A child's line drawing of the slogan MAKE AMERICA GREAT AGAIN, set against the backdrop of gagged people in cages.

It was the dying of the light of my time on Twitter. Days when I miss it, I think of the image of this poem, posted by someone whom I had just started to follow in an effort to persuade myself that the tiny bits of light seeping through the cracks were worth staying for. I even went to the effort of printing it off, sadly now lost.

I remember reading it in a kind of churched hush, my breath held, not quite able to take in everything that the poem was saying (and it was saying a lot), propelled forward at the same time by the desire to know more of this way of saying (singing?) that was new to me.

It was a sonnet, I got that quickly. But I had to keep rereading to get the syntactical sense right in my head. Those amazing opening four lines. Then a bit of a rest, declarative and verbless sentences followed by the long outburst of lines 9-13, the chief word of which, as in the poem as a whole, is that tiny time-bomb, ‘or’. It is the motor of the poem, a kind of anti-and, piling on observed details of passion, grief and finally death that accumulate and take the breath away in the effort to keep up. Say them out loud. They were written to be said out loud.

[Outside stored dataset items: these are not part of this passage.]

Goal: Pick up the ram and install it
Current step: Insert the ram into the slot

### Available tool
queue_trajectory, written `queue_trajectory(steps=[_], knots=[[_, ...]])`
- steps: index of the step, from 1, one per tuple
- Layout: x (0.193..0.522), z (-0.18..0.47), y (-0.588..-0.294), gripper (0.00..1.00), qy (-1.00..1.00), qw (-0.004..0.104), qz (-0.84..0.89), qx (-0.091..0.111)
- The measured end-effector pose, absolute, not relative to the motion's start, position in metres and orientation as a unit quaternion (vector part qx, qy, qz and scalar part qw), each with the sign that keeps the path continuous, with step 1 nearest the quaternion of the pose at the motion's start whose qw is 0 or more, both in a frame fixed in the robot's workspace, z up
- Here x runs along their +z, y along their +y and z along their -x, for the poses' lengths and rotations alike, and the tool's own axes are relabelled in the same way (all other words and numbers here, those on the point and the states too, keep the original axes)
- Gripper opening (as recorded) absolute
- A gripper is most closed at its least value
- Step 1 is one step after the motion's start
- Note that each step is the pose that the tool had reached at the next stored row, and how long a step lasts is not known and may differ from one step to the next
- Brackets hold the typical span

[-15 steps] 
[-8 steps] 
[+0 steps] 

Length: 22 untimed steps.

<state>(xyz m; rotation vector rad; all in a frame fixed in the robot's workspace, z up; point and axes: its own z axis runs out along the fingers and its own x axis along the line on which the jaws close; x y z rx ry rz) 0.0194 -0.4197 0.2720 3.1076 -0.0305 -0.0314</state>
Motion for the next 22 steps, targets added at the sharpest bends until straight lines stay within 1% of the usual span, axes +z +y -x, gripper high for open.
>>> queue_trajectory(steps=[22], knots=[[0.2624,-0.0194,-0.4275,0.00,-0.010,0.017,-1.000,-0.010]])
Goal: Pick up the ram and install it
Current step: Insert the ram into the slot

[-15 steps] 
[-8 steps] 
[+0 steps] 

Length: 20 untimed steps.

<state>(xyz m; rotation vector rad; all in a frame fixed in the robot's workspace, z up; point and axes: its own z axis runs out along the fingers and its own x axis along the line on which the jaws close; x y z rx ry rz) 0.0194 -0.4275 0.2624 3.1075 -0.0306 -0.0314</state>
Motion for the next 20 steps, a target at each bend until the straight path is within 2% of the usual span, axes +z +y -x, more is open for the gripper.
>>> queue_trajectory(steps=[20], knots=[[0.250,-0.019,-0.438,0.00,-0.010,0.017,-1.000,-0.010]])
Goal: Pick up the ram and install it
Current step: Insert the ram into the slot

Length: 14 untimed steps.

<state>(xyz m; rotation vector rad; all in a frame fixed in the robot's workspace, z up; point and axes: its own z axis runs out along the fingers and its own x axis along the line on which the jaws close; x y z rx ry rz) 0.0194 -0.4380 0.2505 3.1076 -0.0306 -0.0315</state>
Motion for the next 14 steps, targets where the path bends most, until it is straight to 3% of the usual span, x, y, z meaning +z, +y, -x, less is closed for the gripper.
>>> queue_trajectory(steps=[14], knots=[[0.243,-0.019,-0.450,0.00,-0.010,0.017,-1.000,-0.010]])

It comes to rest, though restless is the tone and pacing, in images of recreation and childhood: ‘Shows what / It showed at baseball. What it showed at school.’ And it was these lines, the final sentence in particular, which walloped me round the head. The realisation that what was there aged ten, say, a way of running perhaps, or putting up a hand to answer a question, is what stays and does not diminish, the ‘pose’ we were given, or learned, or adapted, from very early on. I want to argue with it, but I also want to lie down and rest with it. I want to close my eyes. It no longer matters who is watching.


  1. I hadn’t come across this poem before. Thank you for bringing it out of the shadow. It is a powerful intervention in the ubiquitous and and sometimes tiresome discourse of ‘identity’. Extraordinary that it comes from someone who might be expected to give the term a political or racial slant. But this was written in 1944, a few years before I was born, which gives it a special significance to me.